A donc été voté en séance publique un amendement qui vise à rétablir la rédaction de l’article tel qu’issu de l’Assemblée nationale, limitant ce dispositif à la durée de l’état d’urgence sanitaire et à la gestion de la crise sanitaire.

Pas de nouveau seuil des marchés publics

Les sénateurs LREM voulaient de leur côté profiter de ce projet de loi pour relever à 100 000 € le seuil de dispense de publicité et de mise en concurrence pour la conclusion des marchés publics jusqu’au 10 juillet 2021. « L’économie de délais contraints et des formalités inhérentes à la procédure de passation d’un marché public, cette mesure profitera aux acheteurs et aux entreprises et permettra ainsi d’accélérer la relance par l’investissement public, » justifiaient-ils dans les motifs de l’amendement.

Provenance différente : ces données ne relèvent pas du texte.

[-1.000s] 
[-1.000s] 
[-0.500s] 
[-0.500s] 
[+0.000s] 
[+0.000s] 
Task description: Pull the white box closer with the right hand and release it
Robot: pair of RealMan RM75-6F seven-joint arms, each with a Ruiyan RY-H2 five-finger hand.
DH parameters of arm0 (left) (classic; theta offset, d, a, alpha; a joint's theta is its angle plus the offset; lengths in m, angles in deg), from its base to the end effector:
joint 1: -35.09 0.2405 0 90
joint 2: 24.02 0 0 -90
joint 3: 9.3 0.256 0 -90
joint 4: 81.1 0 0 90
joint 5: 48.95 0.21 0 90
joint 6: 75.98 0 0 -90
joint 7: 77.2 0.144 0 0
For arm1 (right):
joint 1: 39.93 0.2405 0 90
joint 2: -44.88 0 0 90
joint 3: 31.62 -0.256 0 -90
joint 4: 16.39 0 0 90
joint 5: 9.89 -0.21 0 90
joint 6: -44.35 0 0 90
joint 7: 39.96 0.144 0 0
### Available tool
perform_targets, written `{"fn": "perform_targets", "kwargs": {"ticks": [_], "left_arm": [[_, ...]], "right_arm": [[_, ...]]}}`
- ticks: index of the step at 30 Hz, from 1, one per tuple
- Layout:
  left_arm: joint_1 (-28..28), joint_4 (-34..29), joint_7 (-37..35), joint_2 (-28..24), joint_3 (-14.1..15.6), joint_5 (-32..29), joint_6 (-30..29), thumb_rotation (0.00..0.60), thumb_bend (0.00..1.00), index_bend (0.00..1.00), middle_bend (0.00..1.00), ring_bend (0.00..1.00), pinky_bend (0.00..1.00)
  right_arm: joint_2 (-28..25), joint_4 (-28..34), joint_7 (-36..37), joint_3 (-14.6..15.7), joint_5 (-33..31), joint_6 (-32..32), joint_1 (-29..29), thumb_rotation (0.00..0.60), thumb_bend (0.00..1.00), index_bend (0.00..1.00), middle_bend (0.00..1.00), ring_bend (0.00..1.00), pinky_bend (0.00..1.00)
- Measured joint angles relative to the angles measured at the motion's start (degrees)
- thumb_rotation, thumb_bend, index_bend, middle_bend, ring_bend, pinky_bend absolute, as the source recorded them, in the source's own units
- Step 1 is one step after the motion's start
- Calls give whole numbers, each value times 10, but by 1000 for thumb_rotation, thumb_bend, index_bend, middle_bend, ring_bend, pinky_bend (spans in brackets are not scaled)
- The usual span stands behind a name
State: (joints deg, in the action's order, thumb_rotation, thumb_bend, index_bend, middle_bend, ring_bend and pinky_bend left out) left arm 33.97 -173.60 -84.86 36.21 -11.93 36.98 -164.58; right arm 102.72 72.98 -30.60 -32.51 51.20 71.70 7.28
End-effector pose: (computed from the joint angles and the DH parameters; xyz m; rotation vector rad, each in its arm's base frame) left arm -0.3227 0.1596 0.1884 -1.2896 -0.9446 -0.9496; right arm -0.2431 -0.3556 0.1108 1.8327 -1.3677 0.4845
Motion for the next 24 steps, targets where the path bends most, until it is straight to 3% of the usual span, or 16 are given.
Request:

Seulement, il s’agit là d’une matière de nature réglementaire. Seul l’exécutif peut donc prendre des mesures sur le sujet. L’amendement a donc dû être retiré. Le ministre Marc Fesneau a toutefois profité de cette occasion pour annoncer que « la commande publique est un facteur puissant de relance et nous comptons bien en assouplir les procédures pour faciliter la relance du secteur des travaux publics ».